Since the catastrophic terrorist attacks of September 11, 2001, the federal government has routinely employed a disturbing new vocabulary — or doublespeak — to expand its police powers, claims the new Cato Institute study, “Doublespeak and the War on Terrorism.”
By compiling a laundry list of doublespeak terms used throughout the war, Timothy Lynch, author of the study and director of Cato’s Project on Criminal Justice, scrutinizes the government’s manipulative use of language and exposes the underlying issues it obscures.
- The study finds that the Bush administration has tried to bypass the constitutional framework limiting the power to search and seize private property by championing the use of “National Security Letters” (NSLs) in lieu of obtaining search warrants. “Unlike search warrants,” Lynch notes, “NSLs can be executed without the approval of judges.”

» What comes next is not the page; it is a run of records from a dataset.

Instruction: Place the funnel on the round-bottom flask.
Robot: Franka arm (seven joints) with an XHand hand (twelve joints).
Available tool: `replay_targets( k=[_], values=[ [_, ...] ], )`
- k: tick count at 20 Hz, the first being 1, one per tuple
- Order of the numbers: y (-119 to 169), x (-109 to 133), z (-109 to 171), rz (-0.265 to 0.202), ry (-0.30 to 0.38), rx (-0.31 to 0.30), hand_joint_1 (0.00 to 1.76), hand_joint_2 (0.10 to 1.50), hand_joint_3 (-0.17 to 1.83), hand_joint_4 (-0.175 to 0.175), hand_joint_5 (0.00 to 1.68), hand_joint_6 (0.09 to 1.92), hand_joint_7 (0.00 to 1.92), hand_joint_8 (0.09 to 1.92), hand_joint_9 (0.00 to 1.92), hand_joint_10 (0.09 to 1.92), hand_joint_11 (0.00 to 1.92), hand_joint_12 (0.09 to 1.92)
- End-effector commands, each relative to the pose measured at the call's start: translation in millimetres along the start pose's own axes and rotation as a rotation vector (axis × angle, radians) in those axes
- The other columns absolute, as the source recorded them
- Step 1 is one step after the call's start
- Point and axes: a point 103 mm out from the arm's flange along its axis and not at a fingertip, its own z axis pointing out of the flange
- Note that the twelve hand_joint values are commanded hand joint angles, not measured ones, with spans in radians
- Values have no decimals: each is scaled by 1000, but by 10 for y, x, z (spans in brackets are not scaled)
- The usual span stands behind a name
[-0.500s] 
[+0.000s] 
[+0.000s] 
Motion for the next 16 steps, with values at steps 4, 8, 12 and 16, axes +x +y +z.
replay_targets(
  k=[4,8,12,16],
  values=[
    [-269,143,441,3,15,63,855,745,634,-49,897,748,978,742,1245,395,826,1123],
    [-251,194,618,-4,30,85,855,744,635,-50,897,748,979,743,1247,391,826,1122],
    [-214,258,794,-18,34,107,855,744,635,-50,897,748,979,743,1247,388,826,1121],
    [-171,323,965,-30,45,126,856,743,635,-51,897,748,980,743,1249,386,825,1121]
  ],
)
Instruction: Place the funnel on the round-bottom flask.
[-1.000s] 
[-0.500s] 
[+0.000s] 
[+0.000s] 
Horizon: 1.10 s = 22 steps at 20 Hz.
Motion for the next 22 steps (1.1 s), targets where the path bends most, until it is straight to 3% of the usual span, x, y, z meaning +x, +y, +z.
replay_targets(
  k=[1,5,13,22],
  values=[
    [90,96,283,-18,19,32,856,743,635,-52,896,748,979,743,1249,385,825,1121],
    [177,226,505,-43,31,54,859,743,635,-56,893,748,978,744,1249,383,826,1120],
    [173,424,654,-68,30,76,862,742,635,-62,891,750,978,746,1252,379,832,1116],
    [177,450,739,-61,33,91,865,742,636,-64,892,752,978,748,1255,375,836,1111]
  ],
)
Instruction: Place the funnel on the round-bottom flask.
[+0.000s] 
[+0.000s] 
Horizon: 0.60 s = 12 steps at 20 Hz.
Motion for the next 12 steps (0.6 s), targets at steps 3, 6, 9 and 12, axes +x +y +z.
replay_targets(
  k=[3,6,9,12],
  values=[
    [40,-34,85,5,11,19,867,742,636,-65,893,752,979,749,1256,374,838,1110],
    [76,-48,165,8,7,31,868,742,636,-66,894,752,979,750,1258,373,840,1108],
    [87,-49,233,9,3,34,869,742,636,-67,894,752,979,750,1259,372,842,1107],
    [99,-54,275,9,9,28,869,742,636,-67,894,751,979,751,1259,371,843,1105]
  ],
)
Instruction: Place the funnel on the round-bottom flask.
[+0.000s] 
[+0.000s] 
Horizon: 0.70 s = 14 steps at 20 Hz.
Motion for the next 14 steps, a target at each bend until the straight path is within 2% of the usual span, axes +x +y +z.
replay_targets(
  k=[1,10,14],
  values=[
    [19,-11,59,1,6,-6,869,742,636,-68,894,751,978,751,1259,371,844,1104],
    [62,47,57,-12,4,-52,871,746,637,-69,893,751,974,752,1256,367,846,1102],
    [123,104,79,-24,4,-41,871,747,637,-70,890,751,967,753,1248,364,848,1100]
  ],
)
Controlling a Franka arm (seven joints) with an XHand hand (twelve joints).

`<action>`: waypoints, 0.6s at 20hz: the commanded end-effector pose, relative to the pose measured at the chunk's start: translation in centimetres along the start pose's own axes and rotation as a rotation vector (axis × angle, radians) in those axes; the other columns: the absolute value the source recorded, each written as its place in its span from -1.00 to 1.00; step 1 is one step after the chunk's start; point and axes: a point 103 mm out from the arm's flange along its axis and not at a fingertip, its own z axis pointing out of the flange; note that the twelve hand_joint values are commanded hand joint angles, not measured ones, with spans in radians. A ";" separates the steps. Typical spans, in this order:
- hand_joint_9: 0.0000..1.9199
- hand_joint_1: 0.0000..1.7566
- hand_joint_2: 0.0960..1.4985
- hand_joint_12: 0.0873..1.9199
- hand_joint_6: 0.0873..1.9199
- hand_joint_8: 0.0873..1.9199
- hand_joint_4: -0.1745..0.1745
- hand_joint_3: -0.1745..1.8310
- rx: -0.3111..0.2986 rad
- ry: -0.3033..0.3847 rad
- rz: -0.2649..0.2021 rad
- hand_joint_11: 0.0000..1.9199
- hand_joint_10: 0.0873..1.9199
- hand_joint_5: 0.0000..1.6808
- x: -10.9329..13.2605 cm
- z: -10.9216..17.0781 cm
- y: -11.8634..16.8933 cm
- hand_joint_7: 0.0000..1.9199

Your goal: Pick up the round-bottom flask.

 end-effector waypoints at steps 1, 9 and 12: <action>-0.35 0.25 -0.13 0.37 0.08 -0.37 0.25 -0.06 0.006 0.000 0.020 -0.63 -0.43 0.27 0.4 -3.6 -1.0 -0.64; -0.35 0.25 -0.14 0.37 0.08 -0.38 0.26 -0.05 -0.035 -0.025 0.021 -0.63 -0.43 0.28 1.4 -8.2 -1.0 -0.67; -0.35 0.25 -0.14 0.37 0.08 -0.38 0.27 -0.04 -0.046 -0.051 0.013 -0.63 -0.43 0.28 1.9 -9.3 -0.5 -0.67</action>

- Furthermore, the term “debriefing” has become the “new euphemism for interrogation and the third degree,” writes Lynch. According to the study: “[W]hen pressed by members of Congress, U.S. Attorney General Alberto Gonzales admitted that the president could order the CIA to treat certain prisoners inhumanely. In sum, the administration can legally authorize an inhumane debriefing, but not authorize torture.”
- Even the U.S. Military has used doublespeak to describe events at Guantanamo, argues Lynch. When three prisoners hanged themselves in their cells, the Camp Commander, Rear Admiral Harry Harris, called the suicides “an act of asymmetrical warfare” against the American military.
“Reasonable people can disagree about what should be done to combat terrorists,” Lynch concludes. “However, a conscientious discussion of the options before us must begin with a clear understanding of what our government is actually doing.”